Converting your clearnet service (that’s Tor lingo for a normal website) to an onion service might be easy or it might take a lot of work depending on your service and how it functions.
Tor users have a big aversion to JavaScript, as the whole point of Tor is anonymous browsing. Popular uses of JavaScript include tracking and fingerprinting, which defeats the main purpose of Tor.

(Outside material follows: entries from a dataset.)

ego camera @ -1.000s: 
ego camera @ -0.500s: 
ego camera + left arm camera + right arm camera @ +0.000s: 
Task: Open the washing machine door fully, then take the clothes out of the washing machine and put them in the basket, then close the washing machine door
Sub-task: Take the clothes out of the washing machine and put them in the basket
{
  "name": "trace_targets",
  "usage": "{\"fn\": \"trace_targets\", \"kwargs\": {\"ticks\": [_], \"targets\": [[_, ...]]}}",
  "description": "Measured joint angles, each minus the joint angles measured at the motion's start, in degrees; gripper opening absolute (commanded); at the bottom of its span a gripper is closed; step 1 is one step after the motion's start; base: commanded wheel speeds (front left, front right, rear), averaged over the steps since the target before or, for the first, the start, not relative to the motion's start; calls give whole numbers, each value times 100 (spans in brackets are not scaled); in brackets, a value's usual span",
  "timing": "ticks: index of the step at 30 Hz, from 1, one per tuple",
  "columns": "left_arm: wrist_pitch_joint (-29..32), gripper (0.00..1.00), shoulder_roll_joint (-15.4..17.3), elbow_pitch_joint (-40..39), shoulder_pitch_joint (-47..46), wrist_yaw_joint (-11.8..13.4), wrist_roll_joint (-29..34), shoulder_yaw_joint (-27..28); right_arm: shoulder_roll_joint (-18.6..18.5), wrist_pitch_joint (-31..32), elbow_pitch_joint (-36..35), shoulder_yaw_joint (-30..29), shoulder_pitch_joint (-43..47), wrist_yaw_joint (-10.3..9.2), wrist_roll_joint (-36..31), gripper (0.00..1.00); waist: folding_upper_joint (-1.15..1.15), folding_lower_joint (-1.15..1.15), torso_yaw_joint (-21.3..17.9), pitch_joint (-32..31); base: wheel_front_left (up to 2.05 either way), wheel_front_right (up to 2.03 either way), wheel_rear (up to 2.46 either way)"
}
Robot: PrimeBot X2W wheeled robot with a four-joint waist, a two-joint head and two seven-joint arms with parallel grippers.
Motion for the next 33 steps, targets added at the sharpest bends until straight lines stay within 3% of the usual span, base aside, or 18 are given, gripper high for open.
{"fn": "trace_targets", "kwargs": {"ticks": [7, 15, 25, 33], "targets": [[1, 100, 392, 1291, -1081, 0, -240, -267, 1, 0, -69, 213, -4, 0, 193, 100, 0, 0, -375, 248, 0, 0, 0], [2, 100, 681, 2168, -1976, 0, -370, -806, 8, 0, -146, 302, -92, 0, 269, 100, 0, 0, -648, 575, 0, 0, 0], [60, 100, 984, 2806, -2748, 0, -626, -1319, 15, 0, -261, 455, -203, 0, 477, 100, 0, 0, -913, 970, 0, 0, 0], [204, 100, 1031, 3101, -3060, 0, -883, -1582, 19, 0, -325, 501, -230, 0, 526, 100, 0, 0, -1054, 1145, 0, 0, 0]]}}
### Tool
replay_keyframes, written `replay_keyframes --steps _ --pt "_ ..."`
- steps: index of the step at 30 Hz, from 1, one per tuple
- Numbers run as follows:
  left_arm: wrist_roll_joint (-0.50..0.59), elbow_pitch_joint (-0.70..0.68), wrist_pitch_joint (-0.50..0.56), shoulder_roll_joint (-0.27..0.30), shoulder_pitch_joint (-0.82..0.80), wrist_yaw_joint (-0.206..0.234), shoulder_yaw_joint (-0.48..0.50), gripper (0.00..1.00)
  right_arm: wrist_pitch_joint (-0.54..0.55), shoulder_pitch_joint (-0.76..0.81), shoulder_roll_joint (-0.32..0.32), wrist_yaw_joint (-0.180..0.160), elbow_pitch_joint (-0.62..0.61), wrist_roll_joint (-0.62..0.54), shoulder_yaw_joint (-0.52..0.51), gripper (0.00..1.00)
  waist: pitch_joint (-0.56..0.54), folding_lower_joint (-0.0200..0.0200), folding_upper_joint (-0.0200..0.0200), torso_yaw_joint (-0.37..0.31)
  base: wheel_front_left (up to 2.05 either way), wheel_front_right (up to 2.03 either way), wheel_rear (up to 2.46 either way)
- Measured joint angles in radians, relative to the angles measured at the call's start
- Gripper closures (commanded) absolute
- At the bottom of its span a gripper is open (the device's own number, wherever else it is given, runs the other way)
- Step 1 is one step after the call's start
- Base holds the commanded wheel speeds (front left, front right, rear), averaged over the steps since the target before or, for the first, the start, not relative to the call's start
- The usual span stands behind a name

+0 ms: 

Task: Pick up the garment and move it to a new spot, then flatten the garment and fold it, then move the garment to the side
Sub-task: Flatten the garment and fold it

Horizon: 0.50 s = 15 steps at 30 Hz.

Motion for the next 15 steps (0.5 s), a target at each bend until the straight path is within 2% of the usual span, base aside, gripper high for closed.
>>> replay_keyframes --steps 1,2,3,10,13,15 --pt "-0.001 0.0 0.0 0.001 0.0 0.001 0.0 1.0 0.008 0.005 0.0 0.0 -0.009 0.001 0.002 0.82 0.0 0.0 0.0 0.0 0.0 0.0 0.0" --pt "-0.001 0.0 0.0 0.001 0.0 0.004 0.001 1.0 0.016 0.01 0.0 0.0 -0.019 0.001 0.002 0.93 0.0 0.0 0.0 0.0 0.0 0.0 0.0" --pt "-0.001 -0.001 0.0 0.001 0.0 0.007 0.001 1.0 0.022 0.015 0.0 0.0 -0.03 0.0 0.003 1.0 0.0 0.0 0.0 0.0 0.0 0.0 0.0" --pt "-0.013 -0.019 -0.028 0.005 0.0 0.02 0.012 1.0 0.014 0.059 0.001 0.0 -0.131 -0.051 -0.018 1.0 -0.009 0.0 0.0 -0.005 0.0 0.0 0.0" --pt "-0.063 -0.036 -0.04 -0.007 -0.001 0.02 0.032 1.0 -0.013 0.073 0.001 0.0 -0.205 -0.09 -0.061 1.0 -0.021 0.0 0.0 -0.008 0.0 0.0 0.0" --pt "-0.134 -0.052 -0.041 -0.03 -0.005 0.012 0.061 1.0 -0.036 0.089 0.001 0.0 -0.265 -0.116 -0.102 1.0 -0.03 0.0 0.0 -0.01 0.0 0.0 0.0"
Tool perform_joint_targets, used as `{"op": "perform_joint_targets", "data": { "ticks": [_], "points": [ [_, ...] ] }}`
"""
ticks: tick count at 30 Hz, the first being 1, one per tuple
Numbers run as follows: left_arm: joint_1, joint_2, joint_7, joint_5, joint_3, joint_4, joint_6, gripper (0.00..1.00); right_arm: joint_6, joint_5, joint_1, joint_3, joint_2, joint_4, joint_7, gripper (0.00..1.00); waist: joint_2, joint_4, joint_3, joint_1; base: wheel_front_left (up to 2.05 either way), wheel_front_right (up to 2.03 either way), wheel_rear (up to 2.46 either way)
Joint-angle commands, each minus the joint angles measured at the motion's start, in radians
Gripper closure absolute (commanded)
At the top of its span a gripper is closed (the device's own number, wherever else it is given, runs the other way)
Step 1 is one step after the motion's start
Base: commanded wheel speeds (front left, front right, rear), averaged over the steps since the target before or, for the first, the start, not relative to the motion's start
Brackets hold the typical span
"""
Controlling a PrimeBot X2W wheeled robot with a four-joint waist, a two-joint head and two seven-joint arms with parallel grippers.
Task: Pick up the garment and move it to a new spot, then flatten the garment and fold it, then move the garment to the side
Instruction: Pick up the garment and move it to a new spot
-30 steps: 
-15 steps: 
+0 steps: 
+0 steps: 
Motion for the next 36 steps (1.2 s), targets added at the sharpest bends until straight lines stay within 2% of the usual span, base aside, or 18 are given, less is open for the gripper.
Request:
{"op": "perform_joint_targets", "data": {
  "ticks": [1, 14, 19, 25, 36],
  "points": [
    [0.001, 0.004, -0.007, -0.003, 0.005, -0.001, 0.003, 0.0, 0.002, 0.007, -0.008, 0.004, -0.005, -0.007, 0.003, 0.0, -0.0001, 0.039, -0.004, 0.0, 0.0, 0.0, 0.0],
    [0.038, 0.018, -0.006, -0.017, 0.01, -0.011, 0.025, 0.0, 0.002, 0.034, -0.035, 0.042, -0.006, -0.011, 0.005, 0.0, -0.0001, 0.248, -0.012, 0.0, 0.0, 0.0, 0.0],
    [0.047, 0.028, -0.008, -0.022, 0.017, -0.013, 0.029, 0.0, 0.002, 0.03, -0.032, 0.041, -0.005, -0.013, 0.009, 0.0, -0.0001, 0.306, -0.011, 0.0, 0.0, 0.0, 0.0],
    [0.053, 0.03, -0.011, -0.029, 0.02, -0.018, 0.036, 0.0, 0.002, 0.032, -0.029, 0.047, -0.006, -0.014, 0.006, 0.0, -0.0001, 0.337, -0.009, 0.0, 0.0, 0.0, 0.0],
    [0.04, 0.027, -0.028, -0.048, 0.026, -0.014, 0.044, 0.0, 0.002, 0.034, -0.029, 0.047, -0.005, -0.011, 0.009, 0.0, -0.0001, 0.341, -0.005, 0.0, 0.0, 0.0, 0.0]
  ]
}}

Creating an onion service would allow users to anonymously browse your website without being tracked by any tracking service, government agency or any other prying eyes.
Setting Up Tor
Note: this section is platform independent as it’s only the configuration file for Tor. If any issues arise when installing, I’d recommend browsing the internet.
There are two ways of obtaining Tor, either by download Tor’s source code from here and built it yourself locally or install it via. package manager.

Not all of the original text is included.